I do think they tend to look better in stainless or black but that’s a personal opinion.

The exception to the kitchen appliance rule is for houses built in the last century when kitchen appliances were becoming common.

Reproductions are available in the styles of the 20’s, 30’s, 40’s and 50’s and can make a really clever kitchen which is fully functional.

My feeling about TV’s and sound systems is similar.

If you don’t have a media room, there are hundreds of styles of armoires which will hide the TV and look like a piece of antique furniture.

Choose carefully.

They can be overwhelming.

However, if you want the TV to sit out or hang on the wall, go for it.

You can soften its stark modernity by the things you sit around it.

So when you decide to redecorate and give your home a more period feel, keep these things in mind.

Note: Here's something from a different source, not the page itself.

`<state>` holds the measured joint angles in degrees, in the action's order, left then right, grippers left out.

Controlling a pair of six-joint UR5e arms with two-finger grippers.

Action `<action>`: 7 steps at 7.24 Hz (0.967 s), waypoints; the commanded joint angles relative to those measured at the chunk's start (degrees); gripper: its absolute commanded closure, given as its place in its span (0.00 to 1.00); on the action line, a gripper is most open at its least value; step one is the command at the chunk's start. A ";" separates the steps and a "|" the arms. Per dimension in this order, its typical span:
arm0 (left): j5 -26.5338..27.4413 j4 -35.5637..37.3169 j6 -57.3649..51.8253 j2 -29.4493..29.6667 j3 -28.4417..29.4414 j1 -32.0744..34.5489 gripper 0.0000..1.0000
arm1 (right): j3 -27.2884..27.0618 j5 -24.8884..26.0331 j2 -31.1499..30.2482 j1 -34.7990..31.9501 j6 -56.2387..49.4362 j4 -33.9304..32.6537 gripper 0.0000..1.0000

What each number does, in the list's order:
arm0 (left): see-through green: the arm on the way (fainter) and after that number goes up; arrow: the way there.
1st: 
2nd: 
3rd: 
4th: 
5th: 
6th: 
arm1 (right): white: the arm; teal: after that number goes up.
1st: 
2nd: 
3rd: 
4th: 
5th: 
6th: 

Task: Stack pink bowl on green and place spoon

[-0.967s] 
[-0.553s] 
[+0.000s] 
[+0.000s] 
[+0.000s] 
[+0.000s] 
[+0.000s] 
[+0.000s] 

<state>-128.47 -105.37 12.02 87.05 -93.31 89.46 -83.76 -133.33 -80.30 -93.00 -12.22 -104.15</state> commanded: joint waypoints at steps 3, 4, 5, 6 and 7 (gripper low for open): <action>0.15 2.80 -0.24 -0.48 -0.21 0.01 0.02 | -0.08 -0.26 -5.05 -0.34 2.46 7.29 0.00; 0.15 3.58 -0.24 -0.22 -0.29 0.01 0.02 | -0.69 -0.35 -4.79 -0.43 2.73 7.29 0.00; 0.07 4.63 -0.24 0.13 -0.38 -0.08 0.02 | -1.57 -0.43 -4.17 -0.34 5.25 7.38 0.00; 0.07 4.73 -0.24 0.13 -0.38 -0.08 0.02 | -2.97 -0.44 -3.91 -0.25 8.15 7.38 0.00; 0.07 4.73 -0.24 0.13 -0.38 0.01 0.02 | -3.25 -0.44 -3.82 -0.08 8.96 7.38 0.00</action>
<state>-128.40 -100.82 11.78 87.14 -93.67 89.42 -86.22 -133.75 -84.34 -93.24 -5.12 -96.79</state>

  • Lighting is available in any style imaginable and will give an effect of authenticity.
  • Conversion rails are available to enlarge antique beds and to maximize comfort.
  • Reproduction wallpapers are easy to find and are divided into the eras in which they were popular.
  • Classes on painting techniques and stenciling can be taken at your local home store.
  • The library is a great source for popular styles of all eras.

Once you have done a little research into the look you are trying to create, adapt it to your own needs and decorate in the spirit of that era instead of trying to create a room which hasn’t changed in 150 years.